We're not really in the casual fling phase of the relationship anymore. I spend entire weekends at his place, and I've had to run out to the pharmacy for a box of tampons while I was staying with him, and I was so embarrassed that I dumped the whole thing into my purse, and threw the box into a trashcan on the street. A glance at my purse looked like I was preparing for a menstrual hurricane of some kind.
But why should I be embarrassed? This is something about being female that everyone knows about, that I've long accepted, and that shouldn't be stigmatized. What harm would it do to keep a spare pack on hand in a place where I am frequently sleeping?
"Are you on your, um, thingy right now?"
"No," I said matter-of-factly, "But I could be tomorrow." My cycle has been really erratic lately. I think it has something to do with the stress at work.
"Can you keep them hidden somewhere? So my roommate doesn't see them?"
Ah, the mysterious roommate. He works nights, and spends a lot of time in his room. I've encountered him like twice.
"What does that matter?" I asked.
"Well, I just don't want him to think I'm whipped," he said.
I was steaming. "Whipped?"
I remember making jokes about my male friends being whipped, when they were getting into relationships. OF course, back then I wasn't in a relationship pretty much ever, so I had no business to be making fun of any of my guy friends making a few concessions for their girlfriends, implying that they were less of a man because God forbid they couldn't make it to Halo night.

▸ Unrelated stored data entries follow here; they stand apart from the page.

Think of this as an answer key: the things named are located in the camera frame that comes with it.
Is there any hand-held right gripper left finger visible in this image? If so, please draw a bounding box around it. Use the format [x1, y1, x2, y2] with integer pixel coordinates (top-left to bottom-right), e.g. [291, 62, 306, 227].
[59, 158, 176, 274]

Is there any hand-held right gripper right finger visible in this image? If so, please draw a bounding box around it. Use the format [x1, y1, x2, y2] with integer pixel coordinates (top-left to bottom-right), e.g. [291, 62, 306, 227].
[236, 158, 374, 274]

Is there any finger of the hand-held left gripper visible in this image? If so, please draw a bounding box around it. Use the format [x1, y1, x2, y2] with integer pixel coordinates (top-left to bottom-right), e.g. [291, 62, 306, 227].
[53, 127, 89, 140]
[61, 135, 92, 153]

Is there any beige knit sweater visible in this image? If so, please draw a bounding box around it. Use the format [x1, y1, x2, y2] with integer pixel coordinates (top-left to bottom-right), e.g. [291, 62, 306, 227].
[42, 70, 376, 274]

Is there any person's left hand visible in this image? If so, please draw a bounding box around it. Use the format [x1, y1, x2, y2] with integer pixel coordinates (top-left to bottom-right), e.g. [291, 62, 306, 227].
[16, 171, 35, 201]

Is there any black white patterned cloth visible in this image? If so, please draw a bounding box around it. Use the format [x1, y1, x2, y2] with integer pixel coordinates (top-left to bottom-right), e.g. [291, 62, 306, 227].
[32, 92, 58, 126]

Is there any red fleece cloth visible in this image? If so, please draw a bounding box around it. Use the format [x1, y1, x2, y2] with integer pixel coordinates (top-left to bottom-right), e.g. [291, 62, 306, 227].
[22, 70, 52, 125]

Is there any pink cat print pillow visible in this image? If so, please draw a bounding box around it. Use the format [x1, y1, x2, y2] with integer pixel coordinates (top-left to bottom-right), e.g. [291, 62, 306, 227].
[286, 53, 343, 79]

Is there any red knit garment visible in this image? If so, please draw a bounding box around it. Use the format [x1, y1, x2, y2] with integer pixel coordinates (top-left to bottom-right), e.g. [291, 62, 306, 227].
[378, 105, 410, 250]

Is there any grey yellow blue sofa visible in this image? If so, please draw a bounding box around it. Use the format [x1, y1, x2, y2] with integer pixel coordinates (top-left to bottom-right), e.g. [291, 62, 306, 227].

My opinion on the matter has changed. Now I think that's a bunch of bullshit.
"I could take them and go home," I said, "Would that stop you from being whipped?"
"No, Tori, I just mean..." he stopped. He didn't have any way to finish that thought. I waited impatiently. Finally, he said, "It's a personal space thing. He might think..." again he was stumped.

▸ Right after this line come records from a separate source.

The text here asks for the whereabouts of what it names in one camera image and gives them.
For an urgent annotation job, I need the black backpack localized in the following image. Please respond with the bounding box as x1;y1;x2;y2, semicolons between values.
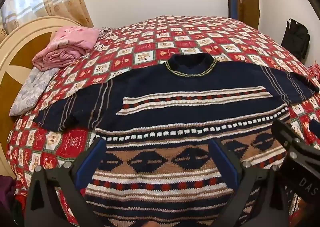
280;18;310;61

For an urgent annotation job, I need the cream and brown headboard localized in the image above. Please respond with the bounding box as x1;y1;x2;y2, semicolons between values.
0;15;83;180

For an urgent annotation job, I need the purple cloth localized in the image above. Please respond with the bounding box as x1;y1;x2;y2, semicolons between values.
0;176;17;227

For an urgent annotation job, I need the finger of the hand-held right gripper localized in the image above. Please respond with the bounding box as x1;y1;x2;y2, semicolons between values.
272;119;303;153

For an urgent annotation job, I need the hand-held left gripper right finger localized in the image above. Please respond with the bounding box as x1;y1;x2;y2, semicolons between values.
211;139;291;227

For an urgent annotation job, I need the pink folded cloth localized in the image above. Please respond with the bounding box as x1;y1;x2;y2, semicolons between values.
32;26;100;72

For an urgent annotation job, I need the grey floral cloth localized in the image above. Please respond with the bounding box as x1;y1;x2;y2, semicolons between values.
9;67;60;117

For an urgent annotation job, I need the red printed bear blanket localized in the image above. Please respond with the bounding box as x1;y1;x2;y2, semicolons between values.
6;15;320;227

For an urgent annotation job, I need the navy patterned knit sweater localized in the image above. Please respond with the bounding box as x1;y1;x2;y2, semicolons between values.
32;53;320;227

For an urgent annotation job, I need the red patterned cloth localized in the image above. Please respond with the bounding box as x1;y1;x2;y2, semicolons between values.
307;64;320;80

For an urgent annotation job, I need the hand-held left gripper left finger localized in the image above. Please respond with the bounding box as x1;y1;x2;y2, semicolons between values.
24;137;107;227

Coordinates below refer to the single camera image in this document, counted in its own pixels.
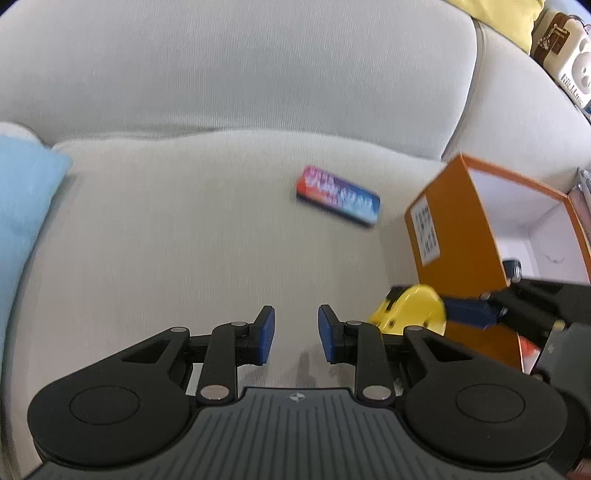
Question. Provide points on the light blue cushion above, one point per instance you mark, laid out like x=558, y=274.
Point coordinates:
x=23, y=207

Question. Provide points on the cream bear suitcase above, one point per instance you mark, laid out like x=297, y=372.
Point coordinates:
x=568, y=60

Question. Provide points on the orange cardboard box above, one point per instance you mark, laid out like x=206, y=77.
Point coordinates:
x=452, y=230

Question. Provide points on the yellow cushion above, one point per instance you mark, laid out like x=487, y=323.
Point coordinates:
x=503, y=18

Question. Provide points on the blue anime print pillow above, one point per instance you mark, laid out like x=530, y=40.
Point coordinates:
x=585, y=182

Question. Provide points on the yellow tape measure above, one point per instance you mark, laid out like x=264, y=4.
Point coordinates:
x=415, y=307

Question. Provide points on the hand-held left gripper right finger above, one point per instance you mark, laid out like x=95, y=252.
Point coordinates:
x=327, y=334

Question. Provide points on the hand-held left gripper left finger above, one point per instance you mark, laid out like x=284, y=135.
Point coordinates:
x=266, y=334

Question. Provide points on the beige sofa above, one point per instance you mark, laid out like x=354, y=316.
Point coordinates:
x=231, y=92

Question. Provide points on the red and blue tin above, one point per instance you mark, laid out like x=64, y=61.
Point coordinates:
x=337, y=194

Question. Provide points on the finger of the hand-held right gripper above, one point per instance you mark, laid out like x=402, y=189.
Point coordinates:
x=471, y=311

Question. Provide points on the clear cube bottle black cap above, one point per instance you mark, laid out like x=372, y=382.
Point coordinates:
x=511, y=270

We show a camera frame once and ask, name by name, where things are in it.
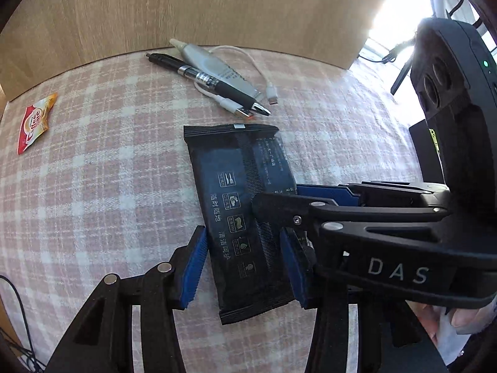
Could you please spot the person's right hand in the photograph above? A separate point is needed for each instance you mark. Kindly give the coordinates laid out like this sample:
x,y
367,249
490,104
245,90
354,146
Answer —
x,y
466,320

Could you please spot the black pen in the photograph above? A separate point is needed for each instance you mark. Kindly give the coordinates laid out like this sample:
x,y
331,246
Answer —
x,y
186,70

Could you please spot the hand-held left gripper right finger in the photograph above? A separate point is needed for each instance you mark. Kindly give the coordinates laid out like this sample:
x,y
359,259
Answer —
x,y
293,272

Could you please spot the black wipes packet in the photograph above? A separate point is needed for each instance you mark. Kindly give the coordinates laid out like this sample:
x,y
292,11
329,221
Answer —
x,y
229,186

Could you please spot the red white candy packet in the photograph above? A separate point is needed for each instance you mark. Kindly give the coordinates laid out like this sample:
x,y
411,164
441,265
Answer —
x,y
35,124

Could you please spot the black tripod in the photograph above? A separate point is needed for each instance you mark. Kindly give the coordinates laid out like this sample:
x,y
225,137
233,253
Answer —
x,y
403,72

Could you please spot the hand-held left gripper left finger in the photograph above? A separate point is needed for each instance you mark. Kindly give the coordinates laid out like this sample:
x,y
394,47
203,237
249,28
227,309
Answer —
x,y
194,272

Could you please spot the grey white marker pen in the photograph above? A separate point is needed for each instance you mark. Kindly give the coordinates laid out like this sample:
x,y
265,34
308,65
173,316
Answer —
x,y
211,62

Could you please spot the black storage box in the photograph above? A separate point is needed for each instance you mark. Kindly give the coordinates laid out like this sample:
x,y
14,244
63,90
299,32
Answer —
x,y
427,151

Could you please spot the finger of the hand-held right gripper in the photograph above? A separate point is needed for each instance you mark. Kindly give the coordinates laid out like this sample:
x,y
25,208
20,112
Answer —
x,y
279,208
326,193

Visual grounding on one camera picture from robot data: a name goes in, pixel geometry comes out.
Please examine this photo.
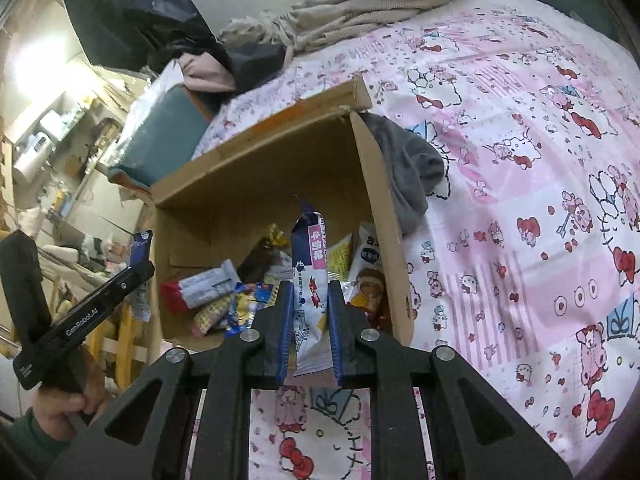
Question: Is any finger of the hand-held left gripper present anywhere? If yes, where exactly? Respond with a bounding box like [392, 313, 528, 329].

I gritted my teeth. "Let's try this again. Your girlfriend wants to know if she can leave some personal items at your place, so that she feels comfortable staying here more."
"Sure," he said, still visibly exasperated, "Do whatever you want, I guess."
Not the answer I was looking for.
I was hoping we wouldn't be sniping at each other so soon. Honestly, 90% of the time he and I are a great match, but he's insecure about the weirdest things. Sometimes I can tell he doesn't believe he should be with me, because I look a certain way and he thinks of himself a certain way. Like I'm some goddess he tricked into being with him, when the truth is I just like him. Then sometimes he says something dumb, picks a fight, and I wonder how much of a future we have. Maybe it's self-sabotage or maybe he just shoots his mouth off, I don't know. I guess if I'm noticing this this early on, it's not a good sign.
There were times I would have bolted at the first sign of a problem... after the last serious relationship, I looked for any excuse not to see someone again. I guess I shouldn't have expected him to be flawless, and again, aside from ruining the occasional moment, he's the best guy I've met in a long time. So I'm trying not to let it bug me too much when he lets his immature, insecure side out.
My God, this really is womanhood, isn't it.
The night was salvageable after that tense moment, and I think he felt guilty, although he didn't say "sorry." And I doubted myself, too... maybe I was just being a bitch, indignant for no good reason. But I can't help how I felt in that moment... insulted that he thought I was somehow "whipping" him, when the subtext of that conversation is that I like having sex with him and staying the night! It's about give-and-take, you know?
It's been a few days, and I've cooled off, but still. It remains to be seen whether this problem gets worse or goes away.